Calls rang out promptly that I was back, eyes on the bulging sack riding on the Disk beside me.
I took a look around, and zeroed in on the great cloud ahead of us, dozens of miles tall and wide… and with a great glowing tower perched on the top of it.
“That looks interesting, Captain.” The doorframe glowed a different starfield hue behind me, then opened up onto my Sanctum, a space behind it that wasn’t there if I didn’t want it to be. I waved the Disk with the stuff atop it inside, and it sealed shut with a hiss and fading of light, no need to get the crew involved in whatever was in the thing, I could test it out later.
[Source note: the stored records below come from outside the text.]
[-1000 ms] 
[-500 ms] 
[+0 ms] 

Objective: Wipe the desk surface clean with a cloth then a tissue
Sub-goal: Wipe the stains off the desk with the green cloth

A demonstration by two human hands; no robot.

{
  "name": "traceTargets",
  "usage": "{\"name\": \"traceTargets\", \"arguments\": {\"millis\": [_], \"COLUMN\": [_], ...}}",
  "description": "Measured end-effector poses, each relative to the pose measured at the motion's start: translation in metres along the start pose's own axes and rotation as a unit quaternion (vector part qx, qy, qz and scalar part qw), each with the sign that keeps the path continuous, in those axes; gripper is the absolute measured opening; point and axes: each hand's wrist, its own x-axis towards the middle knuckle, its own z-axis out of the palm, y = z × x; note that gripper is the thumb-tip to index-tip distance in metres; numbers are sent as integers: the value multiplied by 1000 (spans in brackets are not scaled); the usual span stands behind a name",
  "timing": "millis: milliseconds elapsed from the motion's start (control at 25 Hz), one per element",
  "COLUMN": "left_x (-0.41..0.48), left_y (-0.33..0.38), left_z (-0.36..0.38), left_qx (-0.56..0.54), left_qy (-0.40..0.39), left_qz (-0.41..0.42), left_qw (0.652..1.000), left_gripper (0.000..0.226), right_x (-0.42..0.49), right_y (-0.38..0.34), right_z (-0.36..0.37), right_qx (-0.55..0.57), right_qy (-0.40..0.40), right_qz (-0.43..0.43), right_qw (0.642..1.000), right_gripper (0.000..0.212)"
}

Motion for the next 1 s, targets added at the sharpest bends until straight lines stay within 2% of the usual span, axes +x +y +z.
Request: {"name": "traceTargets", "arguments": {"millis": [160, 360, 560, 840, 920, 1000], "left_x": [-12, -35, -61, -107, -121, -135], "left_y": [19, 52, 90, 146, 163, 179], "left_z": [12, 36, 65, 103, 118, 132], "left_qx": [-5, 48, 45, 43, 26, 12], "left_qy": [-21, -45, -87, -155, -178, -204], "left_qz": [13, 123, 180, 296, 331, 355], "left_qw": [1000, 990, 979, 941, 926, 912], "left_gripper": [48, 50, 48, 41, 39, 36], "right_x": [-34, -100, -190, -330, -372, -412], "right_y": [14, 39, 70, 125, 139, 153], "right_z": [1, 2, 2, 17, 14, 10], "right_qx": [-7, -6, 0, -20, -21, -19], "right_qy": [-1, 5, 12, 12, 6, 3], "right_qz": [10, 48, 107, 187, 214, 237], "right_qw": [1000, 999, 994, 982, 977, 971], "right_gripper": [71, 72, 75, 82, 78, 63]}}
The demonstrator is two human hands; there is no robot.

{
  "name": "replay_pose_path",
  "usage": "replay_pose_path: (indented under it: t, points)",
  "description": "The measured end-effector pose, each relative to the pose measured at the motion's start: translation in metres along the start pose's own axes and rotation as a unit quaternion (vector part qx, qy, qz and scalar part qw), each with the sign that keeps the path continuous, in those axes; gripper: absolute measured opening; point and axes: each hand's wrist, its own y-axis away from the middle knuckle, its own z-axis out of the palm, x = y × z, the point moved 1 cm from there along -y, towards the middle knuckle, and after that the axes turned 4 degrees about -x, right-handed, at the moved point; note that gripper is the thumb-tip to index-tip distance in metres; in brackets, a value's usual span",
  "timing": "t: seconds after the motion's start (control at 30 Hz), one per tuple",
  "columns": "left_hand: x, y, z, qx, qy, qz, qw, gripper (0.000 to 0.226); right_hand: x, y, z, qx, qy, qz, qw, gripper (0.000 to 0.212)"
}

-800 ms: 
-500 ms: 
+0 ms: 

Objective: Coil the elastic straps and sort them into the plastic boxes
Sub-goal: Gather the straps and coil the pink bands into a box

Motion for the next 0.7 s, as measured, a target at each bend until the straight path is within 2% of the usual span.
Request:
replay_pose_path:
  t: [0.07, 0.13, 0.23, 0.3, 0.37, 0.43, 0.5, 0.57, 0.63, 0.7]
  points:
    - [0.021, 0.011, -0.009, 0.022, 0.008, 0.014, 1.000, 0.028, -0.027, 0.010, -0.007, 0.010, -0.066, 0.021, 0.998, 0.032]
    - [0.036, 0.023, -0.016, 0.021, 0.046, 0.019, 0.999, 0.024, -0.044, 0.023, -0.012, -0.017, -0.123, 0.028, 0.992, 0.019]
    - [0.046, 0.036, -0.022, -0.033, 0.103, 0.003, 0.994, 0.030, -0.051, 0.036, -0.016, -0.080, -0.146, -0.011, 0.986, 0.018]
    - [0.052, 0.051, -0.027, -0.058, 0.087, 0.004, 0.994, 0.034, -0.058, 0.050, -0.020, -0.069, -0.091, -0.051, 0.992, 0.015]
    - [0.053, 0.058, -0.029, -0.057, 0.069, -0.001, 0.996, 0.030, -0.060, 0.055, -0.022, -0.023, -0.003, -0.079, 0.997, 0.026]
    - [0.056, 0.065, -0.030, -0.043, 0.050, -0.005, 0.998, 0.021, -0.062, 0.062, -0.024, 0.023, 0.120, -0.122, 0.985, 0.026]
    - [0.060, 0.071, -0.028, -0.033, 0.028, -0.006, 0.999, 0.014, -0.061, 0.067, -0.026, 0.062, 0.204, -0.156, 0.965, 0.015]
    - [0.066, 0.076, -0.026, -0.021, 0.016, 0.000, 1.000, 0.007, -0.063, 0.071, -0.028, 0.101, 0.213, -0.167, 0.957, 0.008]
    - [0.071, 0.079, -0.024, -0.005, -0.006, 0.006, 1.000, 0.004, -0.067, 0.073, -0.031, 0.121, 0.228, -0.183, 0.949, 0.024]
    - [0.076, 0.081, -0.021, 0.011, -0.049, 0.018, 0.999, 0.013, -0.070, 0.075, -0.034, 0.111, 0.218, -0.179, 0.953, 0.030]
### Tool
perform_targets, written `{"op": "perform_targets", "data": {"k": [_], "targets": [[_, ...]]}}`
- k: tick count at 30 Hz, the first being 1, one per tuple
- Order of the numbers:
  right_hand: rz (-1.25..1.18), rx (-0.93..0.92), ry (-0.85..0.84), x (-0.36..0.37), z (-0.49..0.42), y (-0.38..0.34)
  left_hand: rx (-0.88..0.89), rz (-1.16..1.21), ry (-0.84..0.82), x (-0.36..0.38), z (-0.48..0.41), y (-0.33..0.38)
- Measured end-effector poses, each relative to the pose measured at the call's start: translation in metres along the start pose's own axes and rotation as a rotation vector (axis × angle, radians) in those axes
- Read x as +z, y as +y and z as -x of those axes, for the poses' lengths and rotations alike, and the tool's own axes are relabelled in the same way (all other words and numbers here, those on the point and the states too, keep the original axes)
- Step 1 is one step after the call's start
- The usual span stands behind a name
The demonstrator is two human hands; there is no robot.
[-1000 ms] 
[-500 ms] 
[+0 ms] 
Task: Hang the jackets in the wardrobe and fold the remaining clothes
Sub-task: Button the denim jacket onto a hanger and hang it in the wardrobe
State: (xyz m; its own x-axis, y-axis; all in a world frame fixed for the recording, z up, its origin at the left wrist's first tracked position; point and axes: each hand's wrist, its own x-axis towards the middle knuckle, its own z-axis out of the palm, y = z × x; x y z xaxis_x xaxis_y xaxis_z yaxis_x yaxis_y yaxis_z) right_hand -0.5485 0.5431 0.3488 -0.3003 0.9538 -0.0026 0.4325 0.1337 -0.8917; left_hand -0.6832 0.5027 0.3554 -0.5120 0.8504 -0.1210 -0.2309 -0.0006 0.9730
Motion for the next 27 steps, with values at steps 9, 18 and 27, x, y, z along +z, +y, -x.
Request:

“Ah, Lady Edge!” he greeted me warmly. “How did events go?”
“The Twat throwing storms at us mind-raped a bunch of noble cloud giants, turning them into mortal-eating brutes we were supposed to fight and flee from, leaving them enslaved to His insanity.
“I broke the mind-reaming and they will recover.” I stared at the cloud ahead as he contemplated that fate I’d helped them avoid. “Good weather the whole way, I gather…”
“Yes, remarkably so. There were threats to the flanks, but they either rolled off in another direction or dissipated.” He was studying the tower we were coming in toward, the area about it another cloud island, but this one almost park-like, with carefully manicured greens and walkways covering about ten square miles, clearly artificial, clearly maintained through magic to a pristine state.
“I may have the scale wrong, but that looks larger than human as well,” he said softly.
“It’s a thousand feet tall, and built like a ten-story lighthouse. The math says you are correct.”
“Ah,” was all he had to say to that, picturing how tall the resident was likely to be. “A… Titan?” he asked carefully.
“Won’t know until we get there, and I don’t think anyone’s outside. We are definitely inside his Domain, however. The way those storms dissipated and were diverted? That’s because of whoever lives in there, and I think I know who it is.”
Why Venton had moved His tower here was strange… but that all depended on how long ago He had done it.